I-Cheng Chang received his B.S. degree in Nuclear Engineering in 1987, and his M.S. and Ph.D. degrees in Electrical Engineering in 1991 and 1999, respectively, all from the National Tsing Hua University, Hsinchu, Taiwan. In 1999, he joined Opto-Electronics & Systems Laboratories, Industrial Technology Research Institute, Hsinchu, Taiwan, as an engineer and project leader. In the autumn of 2003, he joined the Department of Computer Science and Information Engineering, National Dong Hwa University, Hualien, Taiwan, and he is currently an Assistant Professor. His research interests include image/video processing, computer vision and graphics, and multimedia system design. Dr. Chang received the Annual Best Paper Award from Journal of Information Science and Engineering in 2002, and the Research Awards from Industrial Technology Research Institute in 2002 and 2003. He is a Member of the IEEE and the IPPR of Taiwan, ROC.

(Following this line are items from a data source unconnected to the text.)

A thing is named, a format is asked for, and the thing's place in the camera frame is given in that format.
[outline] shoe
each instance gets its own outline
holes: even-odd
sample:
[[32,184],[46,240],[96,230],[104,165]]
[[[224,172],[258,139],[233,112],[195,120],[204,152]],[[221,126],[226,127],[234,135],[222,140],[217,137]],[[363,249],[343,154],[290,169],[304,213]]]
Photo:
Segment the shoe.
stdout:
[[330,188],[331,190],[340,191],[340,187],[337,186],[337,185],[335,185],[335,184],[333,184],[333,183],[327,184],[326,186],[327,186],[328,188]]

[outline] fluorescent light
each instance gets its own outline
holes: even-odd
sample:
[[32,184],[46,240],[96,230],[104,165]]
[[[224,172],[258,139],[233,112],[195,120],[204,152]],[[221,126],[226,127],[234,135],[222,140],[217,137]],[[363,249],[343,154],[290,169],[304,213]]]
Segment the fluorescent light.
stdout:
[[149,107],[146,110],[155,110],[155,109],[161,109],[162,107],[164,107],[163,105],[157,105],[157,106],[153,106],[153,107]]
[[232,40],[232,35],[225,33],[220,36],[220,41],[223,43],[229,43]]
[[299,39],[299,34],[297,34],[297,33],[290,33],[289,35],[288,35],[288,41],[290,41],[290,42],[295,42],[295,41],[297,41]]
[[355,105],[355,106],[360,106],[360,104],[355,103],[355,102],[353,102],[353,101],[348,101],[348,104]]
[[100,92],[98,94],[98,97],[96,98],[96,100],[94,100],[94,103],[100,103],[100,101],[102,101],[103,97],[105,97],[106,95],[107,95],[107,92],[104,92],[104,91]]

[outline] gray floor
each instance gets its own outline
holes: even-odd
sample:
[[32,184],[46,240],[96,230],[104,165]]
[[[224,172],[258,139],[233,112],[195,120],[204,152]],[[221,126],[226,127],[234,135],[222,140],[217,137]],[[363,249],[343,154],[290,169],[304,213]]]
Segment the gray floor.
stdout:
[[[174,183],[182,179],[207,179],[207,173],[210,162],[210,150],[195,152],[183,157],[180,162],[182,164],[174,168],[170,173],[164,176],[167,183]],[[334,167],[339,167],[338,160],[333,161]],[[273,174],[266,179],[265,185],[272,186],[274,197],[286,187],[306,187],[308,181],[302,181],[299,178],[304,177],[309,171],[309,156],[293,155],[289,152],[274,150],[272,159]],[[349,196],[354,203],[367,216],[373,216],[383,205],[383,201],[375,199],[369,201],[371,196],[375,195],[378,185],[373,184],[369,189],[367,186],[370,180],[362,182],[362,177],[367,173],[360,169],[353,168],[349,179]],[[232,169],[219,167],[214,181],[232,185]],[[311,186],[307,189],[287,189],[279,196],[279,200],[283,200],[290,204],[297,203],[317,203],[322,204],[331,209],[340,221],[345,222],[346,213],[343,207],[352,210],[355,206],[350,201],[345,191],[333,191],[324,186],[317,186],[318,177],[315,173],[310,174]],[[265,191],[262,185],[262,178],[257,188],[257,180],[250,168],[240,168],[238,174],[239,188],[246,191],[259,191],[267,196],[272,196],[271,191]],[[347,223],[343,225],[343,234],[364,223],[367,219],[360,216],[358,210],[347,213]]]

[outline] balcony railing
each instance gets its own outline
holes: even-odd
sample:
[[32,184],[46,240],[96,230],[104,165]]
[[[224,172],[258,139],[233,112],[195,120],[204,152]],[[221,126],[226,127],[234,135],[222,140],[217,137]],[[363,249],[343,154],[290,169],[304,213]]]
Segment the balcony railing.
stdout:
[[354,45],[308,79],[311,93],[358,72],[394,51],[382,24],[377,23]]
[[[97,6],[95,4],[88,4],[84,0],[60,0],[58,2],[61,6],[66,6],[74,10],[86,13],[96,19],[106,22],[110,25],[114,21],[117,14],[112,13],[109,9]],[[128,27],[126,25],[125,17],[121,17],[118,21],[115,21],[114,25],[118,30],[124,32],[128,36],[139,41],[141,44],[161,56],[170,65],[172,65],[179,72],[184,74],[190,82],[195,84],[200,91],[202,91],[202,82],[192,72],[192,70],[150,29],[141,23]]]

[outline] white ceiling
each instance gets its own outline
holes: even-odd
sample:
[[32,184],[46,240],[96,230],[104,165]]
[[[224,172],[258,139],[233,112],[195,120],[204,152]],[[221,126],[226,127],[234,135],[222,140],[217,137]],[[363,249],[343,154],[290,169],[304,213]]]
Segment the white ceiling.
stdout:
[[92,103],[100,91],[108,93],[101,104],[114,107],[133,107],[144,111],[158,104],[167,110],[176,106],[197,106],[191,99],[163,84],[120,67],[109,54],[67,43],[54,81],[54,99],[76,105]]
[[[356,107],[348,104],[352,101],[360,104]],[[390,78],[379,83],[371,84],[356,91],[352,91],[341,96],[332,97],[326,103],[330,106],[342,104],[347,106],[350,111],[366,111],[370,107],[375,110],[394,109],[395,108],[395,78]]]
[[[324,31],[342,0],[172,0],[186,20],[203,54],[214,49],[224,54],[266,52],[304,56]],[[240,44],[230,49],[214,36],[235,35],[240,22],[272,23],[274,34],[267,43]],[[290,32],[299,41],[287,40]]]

Shih-Yao Lin received his B.S. degree in Computer Science and Information Engineering from I-Shou University, Taiwan, in 2006, and his M.S. degree in Computer Science and Information Engineering from National Dong-Hwa University, Taiwan, in 2008, respectively. He pursues Ph.D. in Graduate Institute of Networking and Multimedia at National Taiwan University, Taiwan since 2008. His research interests include 3D human motion tracking, digital image processing and pattern recognition. He is a member of the IEEE.